*Task item*: Return each line of the entries that mentions the word "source".

*Task inputs*:
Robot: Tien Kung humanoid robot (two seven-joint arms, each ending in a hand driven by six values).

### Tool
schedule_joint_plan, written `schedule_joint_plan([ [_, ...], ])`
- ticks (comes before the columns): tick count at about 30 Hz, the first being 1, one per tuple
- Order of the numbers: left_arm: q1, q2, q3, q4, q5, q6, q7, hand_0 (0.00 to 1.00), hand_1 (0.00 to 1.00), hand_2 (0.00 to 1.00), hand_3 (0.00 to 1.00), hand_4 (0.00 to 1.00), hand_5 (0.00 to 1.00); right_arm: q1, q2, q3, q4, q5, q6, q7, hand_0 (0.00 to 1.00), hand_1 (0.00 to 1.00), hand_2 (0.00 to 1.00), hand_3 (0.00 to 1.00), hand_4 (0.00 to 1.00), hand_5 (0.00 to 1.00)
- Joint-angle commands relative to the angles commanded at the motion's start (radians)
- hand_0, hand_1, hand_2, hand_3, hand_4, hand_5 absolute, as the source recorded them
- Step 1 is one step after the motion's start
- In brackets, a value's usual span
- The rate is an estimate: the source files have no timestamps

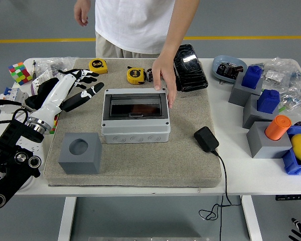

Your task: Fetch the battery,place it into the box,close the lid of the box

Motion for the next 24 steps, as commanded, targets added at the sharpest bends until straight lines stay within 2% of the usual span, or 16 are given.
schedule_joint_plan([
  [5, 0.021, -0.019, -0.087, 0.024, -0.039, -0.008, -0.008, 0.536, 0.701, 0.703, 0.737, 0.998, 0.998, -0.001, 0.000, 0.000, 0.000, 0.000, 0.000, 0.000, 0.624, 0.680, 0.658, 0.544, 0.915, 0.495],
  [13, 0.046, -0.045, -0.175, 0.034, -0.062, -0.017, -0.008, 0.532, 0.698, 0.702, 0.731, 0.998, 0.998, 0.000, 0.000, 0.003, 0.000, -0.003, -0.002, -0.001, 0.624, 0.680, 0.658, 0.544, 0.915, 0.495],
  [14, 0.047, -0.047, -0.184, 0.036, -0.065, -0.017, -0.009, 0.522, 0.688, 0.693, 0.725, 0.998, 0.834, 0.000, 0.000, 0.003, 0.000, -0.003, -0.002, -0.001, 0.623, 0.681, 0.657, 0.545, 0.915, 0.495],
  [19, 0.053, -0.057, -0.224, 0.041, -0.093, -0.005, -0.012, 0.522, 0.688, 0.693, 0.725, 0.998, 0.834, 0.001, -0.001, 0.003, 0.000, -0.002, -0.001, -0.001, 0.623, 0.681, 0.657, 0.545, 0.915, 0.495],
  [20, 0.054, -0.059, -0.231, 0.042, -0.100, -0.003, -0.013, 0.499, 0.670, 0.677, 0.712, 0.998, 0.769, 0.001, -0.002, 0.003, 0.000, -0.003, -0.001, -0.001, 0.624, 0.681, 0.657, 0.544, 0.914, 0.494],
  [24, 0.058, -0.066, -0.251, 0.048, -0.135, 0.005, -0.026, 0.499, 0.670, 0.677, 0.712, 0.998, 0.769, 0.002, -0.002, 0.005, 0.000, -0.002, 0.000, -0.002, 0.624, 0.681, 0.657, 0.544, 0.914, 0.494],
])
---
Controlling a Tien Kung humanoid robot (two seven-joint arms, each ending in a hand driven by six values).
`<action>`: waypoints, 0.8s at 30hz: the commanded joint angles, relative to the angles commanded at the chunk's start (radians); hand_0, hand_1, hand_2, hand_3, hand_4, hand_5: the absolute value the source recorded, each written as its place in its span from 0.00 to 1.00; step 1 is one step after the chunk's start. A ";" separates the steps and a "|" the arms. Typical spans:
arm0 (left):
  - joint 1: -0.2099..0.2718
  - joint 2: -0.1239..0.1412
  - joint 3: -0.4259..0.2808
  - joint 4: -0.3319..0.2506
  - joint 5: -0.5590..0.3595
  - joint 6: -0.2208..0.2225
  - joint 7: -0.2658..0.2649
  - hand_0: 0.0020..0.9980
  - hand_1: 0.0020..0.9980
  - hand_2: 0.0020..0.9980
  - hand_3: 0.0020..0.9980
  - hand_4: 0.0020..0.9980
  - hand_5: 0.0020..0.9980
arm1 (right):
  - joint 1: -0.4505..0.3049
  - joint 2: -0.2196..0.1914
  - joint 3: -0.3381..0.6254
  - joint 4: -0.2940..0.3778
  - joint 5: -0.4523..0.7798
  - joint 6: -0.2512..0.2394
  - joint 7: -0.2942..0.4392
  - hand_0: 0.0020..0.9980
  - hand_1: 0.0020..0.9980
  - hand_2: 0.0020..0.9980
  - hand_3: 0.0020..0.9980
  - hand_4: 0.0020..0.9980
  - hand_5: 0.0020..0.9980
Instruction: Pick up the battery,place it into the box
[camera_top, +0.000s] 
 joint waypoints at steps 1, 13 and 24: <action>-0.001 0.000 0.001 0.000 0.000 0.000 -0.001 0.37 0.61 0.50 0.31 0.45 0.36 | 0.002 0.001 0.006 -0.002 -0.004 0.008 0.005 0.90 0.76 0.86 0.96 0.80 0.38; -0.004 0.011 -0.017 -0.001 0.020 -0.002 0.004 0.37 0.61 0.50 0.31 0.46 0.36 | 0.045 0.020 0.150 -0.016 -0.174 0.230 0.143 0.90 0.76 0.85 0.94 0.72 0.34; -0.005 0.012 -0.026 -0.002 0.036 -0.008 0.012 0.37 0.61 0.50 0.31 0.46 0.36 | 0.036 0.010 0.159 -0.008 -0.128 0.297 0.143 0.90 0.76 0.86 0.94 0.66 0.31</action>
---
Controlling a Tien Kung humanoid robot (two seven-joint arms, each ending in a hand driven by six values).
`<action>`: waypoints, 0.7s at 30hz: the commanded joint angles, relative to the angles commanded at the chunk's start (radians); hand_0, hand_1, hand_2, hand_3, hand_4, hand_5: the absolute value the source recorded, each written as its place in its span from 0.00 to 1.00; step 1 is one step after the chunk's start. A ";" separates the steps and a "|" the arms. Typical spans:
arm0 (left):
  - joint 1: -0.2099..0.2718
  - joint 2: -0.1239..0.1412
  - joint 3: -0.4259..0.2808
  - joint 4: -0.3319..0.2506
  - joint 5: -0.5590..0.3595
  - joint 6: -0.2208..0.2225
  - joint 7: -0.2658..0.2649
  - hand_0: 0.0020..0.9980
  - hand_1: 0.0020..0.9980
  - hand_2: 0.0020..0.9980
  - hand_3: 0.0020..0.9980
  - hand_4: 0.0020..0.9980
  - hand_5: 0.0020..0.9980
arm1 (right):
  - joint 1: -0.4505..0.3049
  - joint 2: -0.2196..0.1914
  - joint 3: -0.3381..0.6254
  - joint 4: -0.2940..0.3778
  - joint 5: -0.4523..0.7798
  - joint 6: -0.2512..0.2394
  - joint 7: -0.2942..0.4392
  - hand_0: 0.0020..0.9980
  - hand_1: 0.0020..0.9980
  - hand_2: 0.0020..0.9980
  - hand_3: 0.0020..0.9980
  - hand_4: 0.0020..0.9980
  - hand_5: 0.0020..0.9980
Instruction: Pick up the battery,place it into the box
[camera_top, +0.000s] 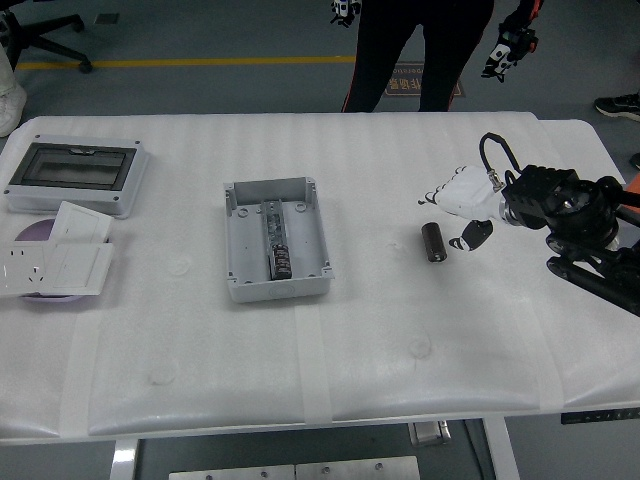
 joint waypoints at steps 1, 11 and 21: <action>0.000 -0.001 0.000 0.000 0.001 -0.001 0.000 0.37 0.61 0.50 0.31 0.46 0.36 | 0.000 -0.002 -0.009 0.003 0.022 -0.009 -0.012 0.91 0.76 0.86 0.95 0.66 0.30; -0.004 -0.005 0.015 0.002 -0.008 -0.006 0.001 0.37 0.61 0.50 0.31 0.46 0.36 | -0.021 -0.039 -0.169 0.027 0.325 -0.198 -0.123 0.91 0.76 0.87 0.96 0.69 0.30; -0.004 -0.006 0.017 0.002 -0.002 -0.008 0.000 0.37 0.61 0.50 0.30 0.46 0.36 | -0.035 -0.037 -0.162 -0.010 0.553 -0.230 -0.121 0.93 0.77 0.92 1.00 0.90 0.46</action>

*Response box*:
- hand_0, hand_1, hand_2, hand_3, hand_4, hand_5 absolute, as the source recorded them
- The rate is an estimate: the source files have no timestamps
`<action>`: waypoints, 0.8s at 30hz: the commanded joint angles, relative to the angles commanded at the chunk's start (radians); hand_0, hand_1, hand_2, hand_3, hand_4, hand_5: the absolute value the source recorded, each written as its place in its span from 0.00 to 1.00; step 1 is one step after the chunk's start. A ";" separates the steps and a "|" the arms. Typical spans:
`<action>`: waypoints, 0.7s at 30hz: the commanded joint angles, relative to the angles commanded at the chunk's start (radians); hand_0, hand_1, hand_2, hand_3, hand_4, hand_5: the absolute value the source recorded, each written as its place in its span from 0.00 to 1.00; step 1 is one step after the chunk's start. A ";" separates the steps and a "|" the arms. Typical spans:

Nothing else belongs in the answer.